Instructions to follow -> Using the data below, gather each line that includes the word "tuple".

*** Data supplied Section Begins ***

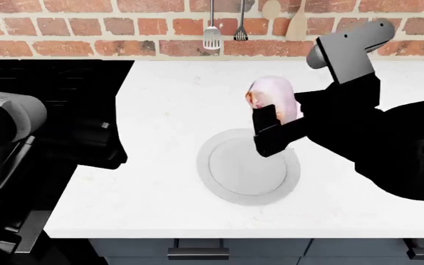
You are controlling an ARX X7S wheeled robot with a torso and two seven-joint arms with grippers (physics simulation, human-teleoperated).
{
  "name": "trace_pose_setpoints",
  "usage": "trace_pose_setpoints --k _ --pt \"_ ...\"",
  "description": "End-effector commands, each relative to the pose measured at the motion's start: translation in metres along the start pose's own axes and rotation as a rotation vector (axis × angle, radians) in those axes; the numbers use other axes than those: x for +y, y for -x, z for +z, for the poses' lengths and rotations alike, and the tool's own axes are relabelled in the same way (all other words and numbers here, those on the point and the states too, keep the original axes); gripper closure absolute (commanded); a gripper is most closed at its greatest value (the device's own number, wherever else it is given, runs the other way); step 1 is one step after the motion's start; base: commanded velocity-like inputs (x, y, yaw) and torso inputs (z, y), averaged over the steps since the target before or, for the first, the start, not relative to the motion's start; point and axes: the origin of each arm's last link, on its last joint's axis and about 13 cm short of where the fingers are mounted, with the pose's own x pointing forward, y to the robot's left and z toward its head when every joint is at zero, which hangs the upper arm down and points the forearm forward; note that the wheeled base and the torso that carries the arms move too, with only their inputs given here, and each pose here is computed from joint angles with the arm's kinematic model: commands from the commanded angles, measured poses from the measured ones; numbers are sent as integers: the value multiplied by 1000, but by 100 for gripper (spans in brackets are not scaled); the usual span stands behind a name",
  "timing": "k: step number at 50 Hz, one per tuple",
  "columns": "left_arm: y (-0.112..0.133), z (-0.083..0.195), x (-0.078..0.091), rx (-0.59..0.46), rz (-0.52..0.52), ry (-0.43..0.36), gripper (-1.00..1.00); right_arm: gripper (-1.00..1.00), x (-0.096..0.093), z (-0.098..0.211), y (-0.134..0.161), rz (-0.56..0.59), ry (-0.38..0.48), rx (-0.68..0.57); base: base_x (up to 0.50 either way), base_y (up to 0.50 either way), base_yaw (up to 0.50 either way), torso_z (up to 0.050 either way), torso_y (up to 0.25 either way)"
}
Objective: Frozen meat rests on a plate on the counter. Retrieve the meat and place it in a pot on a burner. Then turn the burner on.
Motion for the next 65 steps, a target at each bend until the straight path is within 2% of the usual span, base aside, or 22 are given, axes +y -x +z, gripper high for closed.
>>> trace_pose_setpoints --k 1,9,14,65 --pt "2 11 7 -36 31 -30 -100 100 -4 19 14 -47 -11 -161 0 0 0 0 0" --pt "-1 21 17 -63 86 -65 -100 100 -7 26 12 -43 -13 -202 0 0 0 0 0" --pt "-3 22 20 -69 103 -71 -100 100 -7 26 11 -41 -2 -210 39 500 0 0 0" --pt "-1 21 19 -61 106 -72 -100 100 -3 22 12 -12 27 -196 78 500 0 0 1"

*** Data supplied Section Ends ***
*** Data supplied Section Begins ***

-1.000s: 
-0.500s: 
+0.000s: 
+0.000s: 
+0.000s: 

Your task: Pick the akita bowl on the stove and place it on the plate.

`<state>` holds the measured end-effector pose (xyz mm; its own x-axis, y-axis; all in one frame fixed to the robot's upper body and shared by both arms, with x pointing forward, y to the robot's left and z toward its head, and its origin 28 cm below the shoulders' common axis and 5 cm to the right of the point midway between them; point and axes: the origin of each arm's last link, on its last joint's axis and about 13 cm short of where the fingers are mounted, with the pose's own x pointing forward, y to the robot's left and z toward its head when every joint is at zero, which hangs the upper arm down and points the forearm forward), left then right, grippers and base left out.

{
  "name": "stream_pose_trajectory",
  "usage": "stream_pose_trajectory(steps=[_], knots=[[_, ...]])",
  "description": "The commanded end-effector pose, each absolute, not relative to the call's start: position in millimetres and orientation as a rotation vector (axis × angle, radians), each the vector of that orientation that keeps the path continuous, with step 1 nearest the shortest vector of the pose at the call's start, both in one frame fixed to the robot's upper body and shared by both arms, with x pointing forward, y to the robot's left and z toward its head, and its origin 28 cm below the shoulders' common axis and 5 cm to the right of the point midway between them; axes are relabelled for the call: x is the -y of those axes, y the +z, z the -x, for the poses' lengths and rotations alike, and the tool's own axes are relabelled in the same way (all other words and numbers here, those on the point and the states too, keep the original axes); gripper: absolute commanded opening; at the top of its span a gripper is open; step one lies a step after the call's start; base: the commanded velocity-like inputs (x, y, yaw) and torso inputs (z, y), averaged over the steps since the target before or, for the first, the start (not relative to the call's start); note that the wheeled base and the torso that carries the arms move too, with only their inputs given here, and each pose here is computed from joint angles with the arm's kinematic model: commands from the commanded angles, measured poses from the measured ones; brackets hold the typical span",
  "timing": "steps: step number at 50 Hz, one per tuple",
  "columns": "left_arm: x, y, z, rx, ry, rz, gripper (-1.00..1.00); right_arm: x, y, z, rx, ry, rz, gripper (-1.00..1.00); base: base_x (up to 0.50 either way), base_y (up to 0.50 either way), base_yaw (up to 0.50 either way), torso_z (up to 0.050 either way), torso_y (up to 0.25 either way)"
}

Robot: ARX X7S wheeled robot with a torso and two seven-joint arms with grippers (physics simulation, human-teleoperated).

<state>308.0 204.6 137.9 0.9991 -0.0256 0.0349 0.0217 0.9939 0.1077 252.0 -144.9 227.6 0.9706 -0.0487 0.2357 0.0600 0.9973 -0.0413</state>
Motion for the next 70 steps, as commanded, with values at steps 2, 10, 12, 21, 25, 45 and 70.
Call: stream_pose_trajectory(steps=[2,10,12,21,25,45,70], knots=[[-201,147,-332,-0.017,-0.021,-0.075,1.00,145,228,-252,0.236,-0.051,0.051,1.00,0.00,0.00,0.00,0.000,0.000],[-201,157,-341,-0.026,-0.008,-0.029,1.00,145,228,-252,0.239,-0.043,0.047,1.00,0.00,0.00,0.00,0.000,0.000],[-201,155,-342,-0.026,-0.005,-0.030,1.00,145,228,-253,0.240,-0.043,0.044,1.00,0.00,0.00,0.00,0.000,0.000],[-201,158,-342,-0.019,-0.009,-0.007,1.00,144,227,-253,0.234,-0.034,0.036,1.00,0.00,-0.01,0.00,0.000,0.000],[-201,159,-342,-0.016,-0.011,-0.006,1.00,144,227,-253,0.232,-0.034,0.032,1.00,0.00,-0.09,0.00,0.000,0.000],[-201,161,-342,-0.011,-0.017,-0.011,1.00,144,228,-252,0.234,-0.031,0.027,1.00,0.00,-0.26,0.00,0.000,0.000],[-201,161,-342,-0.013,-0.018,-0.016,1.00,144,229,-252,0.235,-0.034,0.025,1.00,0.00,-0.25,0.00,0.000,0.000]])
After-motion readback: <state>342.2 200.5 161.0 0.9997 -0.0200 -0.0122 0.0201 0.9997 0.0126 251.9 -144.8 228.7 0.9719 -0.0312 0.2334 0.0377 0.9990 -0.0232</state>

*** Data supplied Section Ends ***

Expected output ->
  "timing": "k: step number at 50 Hz, one per tuple",
  "timing": "steps: step number at 50 Hz, one per tuple",

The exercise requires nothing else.